▶ _WHAT TO PRODUCE_: Among the entries below, find each line holding "picture" and return it.

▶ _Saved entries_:
==================================================

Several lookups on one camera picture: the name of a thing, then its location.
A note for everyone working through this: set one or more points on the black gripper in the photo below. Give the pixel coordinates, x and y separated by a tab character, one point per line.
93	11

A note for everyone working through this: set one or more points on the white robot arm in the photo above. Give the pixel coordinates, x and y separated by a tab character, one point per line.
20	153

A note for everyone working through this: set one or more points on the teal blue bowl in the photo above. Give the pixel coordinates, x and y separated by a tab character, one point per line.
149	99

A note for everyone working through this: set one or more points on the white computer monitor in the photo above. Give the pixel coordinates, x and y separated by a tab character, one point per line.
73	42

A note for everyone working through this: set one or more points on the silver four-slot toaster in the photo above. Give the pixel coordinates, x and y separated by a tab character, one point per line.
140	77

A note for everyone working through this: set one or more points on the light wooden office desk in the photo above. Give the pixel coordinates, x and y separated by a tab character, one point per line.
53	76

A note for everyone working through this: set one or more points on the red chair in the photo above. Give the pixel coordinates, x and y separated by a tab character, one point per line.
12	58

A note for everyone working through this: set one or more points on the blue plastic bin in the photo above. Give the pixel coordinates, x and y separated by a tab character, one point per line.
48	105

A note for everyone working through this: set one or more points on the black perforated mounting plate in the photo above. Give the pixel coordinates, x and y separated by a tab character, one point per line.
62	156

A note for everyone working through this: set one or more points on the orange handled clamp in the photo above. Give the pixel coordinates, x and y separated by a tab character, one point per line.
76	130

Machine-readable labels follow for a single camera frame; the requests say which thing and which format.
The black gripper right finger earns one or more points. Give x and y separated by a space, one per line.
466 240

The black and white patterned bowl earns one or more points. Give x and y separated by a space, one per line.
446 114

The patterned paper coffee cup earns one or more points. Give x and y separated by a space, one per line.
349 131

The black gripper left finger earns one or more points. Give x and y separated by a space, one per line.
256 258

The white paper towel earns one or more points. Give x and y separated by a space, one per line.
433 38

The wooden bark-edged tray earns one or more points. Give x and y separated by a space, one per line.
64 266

==================================================

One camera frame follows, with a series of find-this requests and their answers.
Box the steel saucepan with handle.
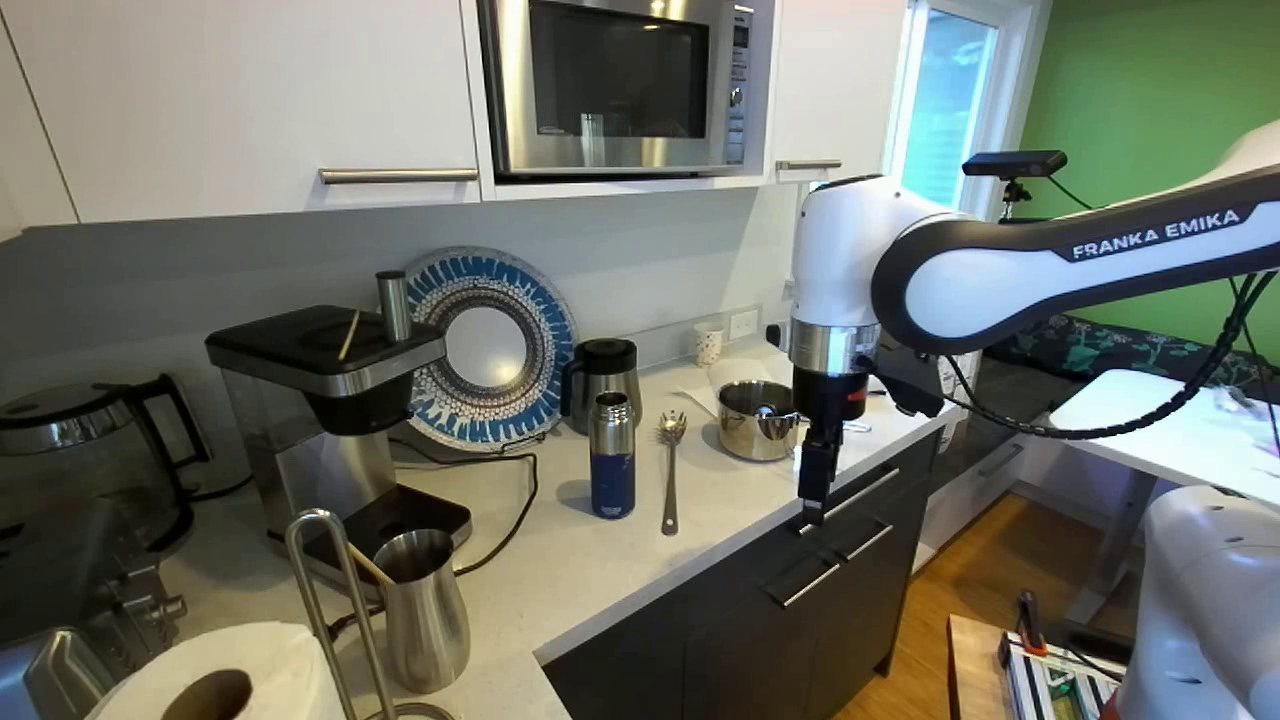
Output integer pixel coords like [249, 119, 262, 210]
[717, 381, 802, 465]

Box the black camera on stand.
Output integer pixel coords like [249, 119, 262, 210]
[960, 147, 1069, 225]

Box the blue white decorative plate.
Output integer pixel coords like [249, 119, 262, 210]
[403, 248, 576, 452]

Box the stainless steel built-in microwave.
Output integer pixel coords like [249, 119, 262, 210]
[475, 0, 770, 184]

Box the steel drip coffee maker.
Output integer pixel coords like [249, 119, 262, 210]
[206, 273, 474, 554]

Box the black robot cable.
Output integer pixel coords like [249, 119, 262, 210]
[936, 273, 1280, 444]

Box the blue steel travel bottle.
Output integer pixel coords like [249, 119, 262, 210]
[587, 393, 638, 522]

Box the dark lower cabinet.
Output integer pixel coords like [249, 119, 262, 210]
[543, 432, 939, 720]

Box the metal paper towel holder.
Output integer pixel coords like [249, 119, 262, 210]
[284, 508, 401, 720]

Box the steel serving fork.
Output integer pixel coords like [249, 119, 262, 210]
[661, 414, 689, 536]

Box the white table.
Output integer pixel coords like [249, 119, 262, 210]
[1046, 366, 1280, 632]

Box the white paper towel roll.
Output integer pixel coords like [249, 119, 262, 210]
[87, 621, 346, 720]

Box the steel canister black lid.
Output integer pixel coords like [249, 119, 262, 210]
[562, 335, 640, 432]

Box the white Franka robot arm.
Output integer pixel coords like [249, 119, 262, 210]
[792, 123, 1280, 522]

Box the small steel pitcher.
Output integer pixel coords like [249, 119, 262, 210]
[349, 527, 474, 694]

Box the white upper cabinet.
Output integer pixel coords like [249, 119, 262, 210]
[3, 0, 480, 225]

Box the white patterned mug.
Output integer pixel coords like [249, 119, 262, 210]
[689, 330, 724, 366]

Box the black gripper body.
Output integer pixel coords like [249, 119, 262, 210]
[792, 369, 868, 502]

==================================================

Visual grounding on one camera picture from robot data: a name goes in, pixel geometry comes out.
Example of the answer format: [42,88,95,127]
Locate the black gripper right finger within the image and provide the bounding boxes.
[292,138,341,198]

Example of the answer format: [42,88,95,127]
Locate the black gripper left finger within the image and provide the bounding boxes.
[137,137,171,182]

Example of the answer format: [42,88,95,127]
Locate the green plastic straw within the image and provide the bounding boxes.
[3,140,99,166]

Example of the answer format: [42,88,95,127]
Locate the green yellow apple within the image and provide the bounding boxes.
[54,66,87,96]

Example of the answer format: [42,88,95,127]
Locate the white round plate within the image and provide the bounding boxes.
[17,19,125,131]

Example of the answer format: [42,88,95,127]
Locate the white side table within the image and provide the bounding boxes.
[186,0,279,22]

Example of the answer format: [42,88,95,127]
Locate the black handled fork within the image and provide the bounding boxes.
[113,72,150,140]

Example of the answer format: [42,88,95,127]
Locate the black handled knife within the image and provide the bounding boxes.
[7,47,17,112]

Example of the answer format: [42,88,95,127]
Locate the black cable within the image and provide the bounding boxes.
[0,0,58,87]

==================================================

▶ _OUTPUT OF THE TASK_:
Several lookups on one camera picture: the name of a thing, then its location.
Visual grounding on one camera picture from robot data: a name goes in, pixel geometry comes out.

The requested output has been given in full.